## What you need to do
Transcribe word for word the lines below from the line with "query: the noun phrase to outline: cable" through the line with "Outline every instance of the cable", ends included.

## Provided entries
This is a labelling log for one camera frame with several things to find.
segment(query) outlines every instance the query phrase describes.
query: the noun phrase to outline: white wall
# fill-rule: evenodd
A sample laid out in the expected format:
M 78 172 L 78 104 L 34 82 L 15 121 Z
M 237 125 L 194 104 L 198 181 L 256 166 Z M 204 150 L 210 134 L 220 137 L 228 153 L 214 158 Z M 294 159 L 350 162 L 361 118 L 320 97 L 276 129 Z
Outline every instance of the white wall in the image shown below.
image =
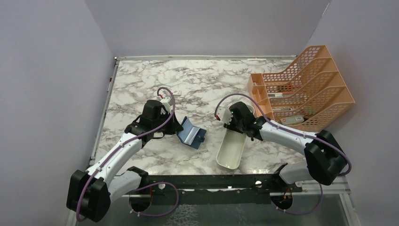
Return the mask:
M 117 56 L 292 55 L 330 0 L 86 0 Z
M 399 2 L 333 0 L 308 45 L 326 44 L 356 104 L 333 126 L 353 162 L 362 225 L 399 222 Z
M 64 225 L 113 55 L 83 0 L 2 0 L 0 33 L 0 225 Z

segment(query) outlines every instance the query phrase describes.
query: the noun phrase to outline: gray floor
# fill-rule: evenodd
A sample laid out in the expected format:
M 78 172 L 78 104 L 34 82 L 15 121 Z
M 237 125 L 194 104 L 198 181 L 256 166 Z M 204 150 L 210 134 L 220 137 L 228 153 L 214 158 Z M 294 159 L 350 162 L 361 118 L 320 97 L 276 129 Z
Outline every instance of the gray floor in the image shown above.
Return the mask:
M 319 195 L 296 195 L 291 211 L 303 212 L 312 209 L 319 200 Z M 146 213 L 163 213 L 171 206 L 151 206 Z M 86 220 L 79 226 L 233 226 L 233 225 L 268 225 L 268 226 L 345 226 L 345 217 L 339 195 L 325 195 L 321 208 L 306 216 L 291 216 L 281 213 L 272 205 L 228 204 L 228 205 L 181 205 L 171 214 L 160 217 L 137 217 L 129 214 L 128 198 L 115 201 L 107 215 L 98 223 Z

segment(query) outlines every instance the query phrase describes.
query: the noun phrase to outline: cable
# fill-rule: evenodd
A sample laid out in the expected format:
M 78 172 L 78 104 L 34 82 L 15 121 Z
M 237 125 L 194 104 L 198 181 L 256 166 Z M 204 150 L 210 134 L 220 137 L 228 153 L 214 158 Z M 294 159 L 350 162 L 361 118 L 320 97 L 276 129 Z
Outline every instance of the cable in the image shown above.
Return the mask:
M 321 197 L 320 197 L 319 202 L 317 203 L 317 205 L 312 210 L 309 210 L 309 211 L 306 211 L 306 212 L 303 212 L 303 213 L 295 213 L 295 212 L 290 212 L 290 211 L 287 211 L 287 210 L 282 210 L 282 209 L 278 208 L 276 206 L 276 204 L 274 204 L 273 202 L 271 202 L 271 203 L 273 204 L 273 206 L 276 207 L 277 210 L 279 210 L 279 211 L 281 211 L 283 213 L 289 214 L 289 215 L 301 216 L 301 215 L 311 214 L 314 211 L 318 210 L 320 208 L 320 206 L 321 206 L 321 203 L 323 202 L 323 188 L 321 187 L 320 183 L 319 183 L 319 186 L 320 186 L 320 195 L 321 195 Z
M 129 202 L 130 213 L 135 213 L 135 214 L 137 214 L 138 216 L 142 215 L 142 216 L 147 216 L 147 217 L 163 217 L 163 216 L 168 215 L 169 213 L 173 212 L 173 211 L 177 208 L 177 206 L 179 205 L 179 191 L 178 191 L 178 189 L 177 189 L 172 183 L 169 183 L 169 182 L 157 182 L 157 183 L 153 183 L 153 184 L 150 184 L 150 185 L 147 185 L 147 186 L 144 186 L 144 187 L 140 187 L 140 188 L 138 188 L 138 189 L 136 189 L 136 190 L 133 190 L 132 192 L 138 192 L 138 191 L 144 190 L 144 189 L 146 189 L 146 188 L 148 188 L 148 187 L 155 186 L 155 185 L 161 185 L 161 184 L 165 184 L 165 185 L 170 185 L 170 186 L 172 186 L 173 189 L 174 189 L 175 192 L 176 192 L 176 203 L 175 203 L 175 205 L 172 207 L 172 209 L 170 209 L 169 211 L 167 211 L 167 212 L 165 212 L 165 213 L 160 213 L 160 214 L 147 214 L 147 213 L 141 213 L 141 212 L 136 212 L 136 211 L 134 211 L 132 205 L 131 205 L 130 202 Z
M 166 90 L 166 91 L 170 94 L 170 96 L 171 96 L 171 98 L 172 98 L 172 100 L 173 100 L 173 109 L 172 109 L 172 112 L 170 113 L 170 116 L 168 117 L 168 119 L 166 119 L 166 121 L 165 121 L 164 123 L 162 123 L 161 125 L 159 125 L 157 128 L 152 129 L 152 130 L 150 130 L 150 131 L 147 131 L 147 132 L 145 132 L 145 133 L 143 133 L 143 134 L 140 134 L 140 135 L 138 135 L 138 136 L 136 136 L 136 137 L 134 137 L 134 138 L 131 138 L 131 139 L 125 141 L 122 145 L 118 146 L 113 152 L 111 152 L 111 154 L 103 161 L 103 163 L 100 164 L 99 168 L 102 168 L 102 167 L 115 155 L 115 153 L 117 153 L 117 152 L 122 148 L 122 146 L 127 145 L 128 143 L 132 142 L 133 140 L 142 138 L 142 137 L 144 137 L 144 136 L 146 136 L 146 135 L 148 135 L 148 134 L 150 134 L 150 133 L 156 132 L 157 130 L 159 130 L 160 128 L 162 128 L 163 126 L 165 126 L 165 125 L 169 122 L 170 119 L 173 118 L 173 115 L 175 114 L 175 106 L 176 106 L 176 105 L 175 105 L 175 97 L 173 96 L 172 92 L 171 92 L 168 88 L 166 88 L 166 87 L 159 87 L 159 88 L 158 88 L 158 90 L 157 90 L 157 95 L 158 95 L 158 96 L 161 96 L 161 95 L 160 95 L 160 90 L 161 90 L 161 89 Z M 89 177 L 89 179 L 87 180 L 86 184 L 84 185 L 84 187 L 83 187 L 83 189 L 82 189 L 82 193 L 80 194 L 79 201 L 78 201 L 78 205 L 77 205 L 77 207 L 76 207 L 76 220 L 79 221 L 79 222 L 82 222 L 82 221 L 84 221 L 84 220 L 87 219 L 87 218 L 83 218 L 83 219 L 80 218 L 80 207 L 81 207 L 81 205 L 82 205 L 83 196 L 84 196 L 84 194 L 85 194 L 85 191 L 87 190 L 87 187 L 89 186 L 90 182 L 93 180 L 94 176 L 95 176 L 98 172 L 99 172 L 99 171 L 98 171 L 97 169 L 93 172 L 93 174 Z
M 264 117 L 264 119 L 266 119 L 266 121 L 267 121 L 269 124 L 271 124 L 272 126 L 274 126 L 274 127 L 276 127 L 276 128 L 279 128 L 279 129 L 281 129 L 281 130 L 283 130 L 283 131 L 289 132 L 289 133 L 291 133 L 291 134 L 297 135 L 297 136 L 301 136 L 301 137 L 302 137 L 302 136 L 304 135 L 303 133 L 298 133 L 298 132 L 296 132 L 296 131 L 293 131 L 293 130 L 290 130 L 290 129 L 287 129 L 287 128 L 284 128 L 284 127 L 279 127 L 277 124 L 275 124 L 275 123 L 273 123 L 272 121 L 270 121 L 270 120 L 266 117 L 266 115 L 264 114 L 264 112 L 262 111 L 262 109 L 261 109 L 261 107 L 259 106 L 259 104 L 258 104 L 254 99 L 252 99 L 250 96 L 245 95 L 245 94 L 242 94 L 242 93 L 232 93 L 232 94 L 229 94 L 229 95 L 223 97 L 223 98 L 219 101 L 219 103 L 217 104 L 217 106 L 216 106 L 216 109 L 215 109 L 215 117 L 216 117 L 216 118 L 217 118 L 217 109 L 219 108 L 220 104 L 221 104 L 226 98 L 231 97 L 231 96 L 243 96 L 243 97 L 246 97 L 246 98 L 250 99 L 250 100 L 256 105 L 256 107 L 259 109 L 259 111 L 261 112 L 261 114 L 262 114 L 262 116 Z M 322 140 L 322 139 L 320 139 L 320 138 L 318 138 L 318 137 L 315 137 L 315 136 L 311 136 L 311 135 L 307 135 L 307 134 L 306 134 L 305 137 L 311 138 L 311 139 L 314 139 L 314 140 L 317 140 L 317 141 L 319 141 L 319 142 L 321 142 L 321 143 L 323 143 L 323 144 L 325 144 L 325 145 L 331 147 L 332 149 L 334 149 L 335 151 L 337 151 L 337 152 L 345 159 L 345 161 L 348 163 L 348 169 L 347 169 L 345 172 L 340 173 L 339 176 L 344 176 L 344 175 L 347 175 L 348 173 L 350 173 L 350 171 L 352 170 L 352 163 L 351 163 L 351 161 L 349 160 L 349 158 L 345 155 L 345 153 L 343 153 L 341 150 L 339 150 L 339 148 L 337 148 L 337 147 L 335 147 L 334 145 L 332 145 L 332 144 L 330 144 L 330 143 L 328 143 L 328 142 L 326 142 L 326 141 L 324 141 L 324 140 Z

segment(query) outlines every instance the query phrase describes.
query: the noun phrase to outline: marble table top
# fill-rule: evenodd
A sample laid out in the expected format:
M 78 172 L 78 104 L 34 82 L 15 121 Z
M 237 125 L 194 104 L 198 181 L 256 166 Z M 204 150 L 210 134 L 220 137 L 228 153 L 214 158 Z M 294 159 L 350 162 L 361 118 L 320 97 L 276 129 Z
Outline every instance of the marble table top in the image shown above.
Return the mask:
M 139 167 L 150 175 L 258 174 L 273 173 L 283 163 L 296 163 L 304 157 L 271 142 L 247 139 L 241 163 L 235 170 L 221 167 L 216 154 L 225 128 L 213 114 L 216 104 L 230 93 L 248 94 L 251 73 L 284 70 L 292 59 L 271 60 L 169 60 L 121 61 L 112 89 L 96 161 L 116 144 L 125 127 L 141 114 L 148 99 L 156 96 L 160 86 L 181 91 L 176 96 L 176 117 L 187 116 L 193 125 L 207 130 L 198 150 L 180 142 L 176 135 L 151 140 L 119 171 Z M 245 97 L 231 97 L 222 106 L 237 101 L 250 103 Z

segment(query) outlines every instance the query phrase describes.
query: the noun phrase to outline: table
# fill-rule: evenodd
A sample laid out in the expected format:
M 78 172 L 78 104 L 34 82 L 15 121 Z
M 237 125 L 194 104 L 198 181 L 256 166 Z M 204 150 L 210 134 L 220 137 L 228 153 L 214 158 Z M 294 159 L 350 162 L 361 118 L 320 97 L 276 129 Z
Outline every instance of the table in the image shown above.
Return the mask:
M 251 73 L 284 70 L 293 59 L 248 60 L 135 60 L 120 61 L 107 114 L 96 152 L 96 161 L 116 144 L 125 127 L 141 114 L 148 99 L 156 96 L 158 87 L 181 91 L 176 96 L 176 117 L 187 116 L 193 125 L 207 130 L 198 150 L 180 142 L 176 135 L 151 140 L 119 171 L 131 166 L 150 175 L 215 175 L 273 173 L 283 163 L 296 163 L 304 157 L 293 150 L 271 142 L 247 139 L 241 163 L 235 170 L 221 167 L 216 154 L 225 134 L 223 124 L 213 114 L 216 104 L 230 93 L 247 94 Z M 222 106 L 243 101 L 244 97 L 226 99 Z

## Exercise output
query: the noun phrase to outline: cable
# fill-rule: evenodd
A sample laid out in the expected format:
M 78 172 L 78 104 L 34 82 L 15 121 Z
M 237 125 L 194 104 L 198 181 L 256 166 Z M 204 150 L 210 134 L 220 137 L 228 153 L 214 158 Z M 294 159 L 350 162 L 361 118 L 320 97 L 276 129 Z
Outline every instance of the cable in the image shown above.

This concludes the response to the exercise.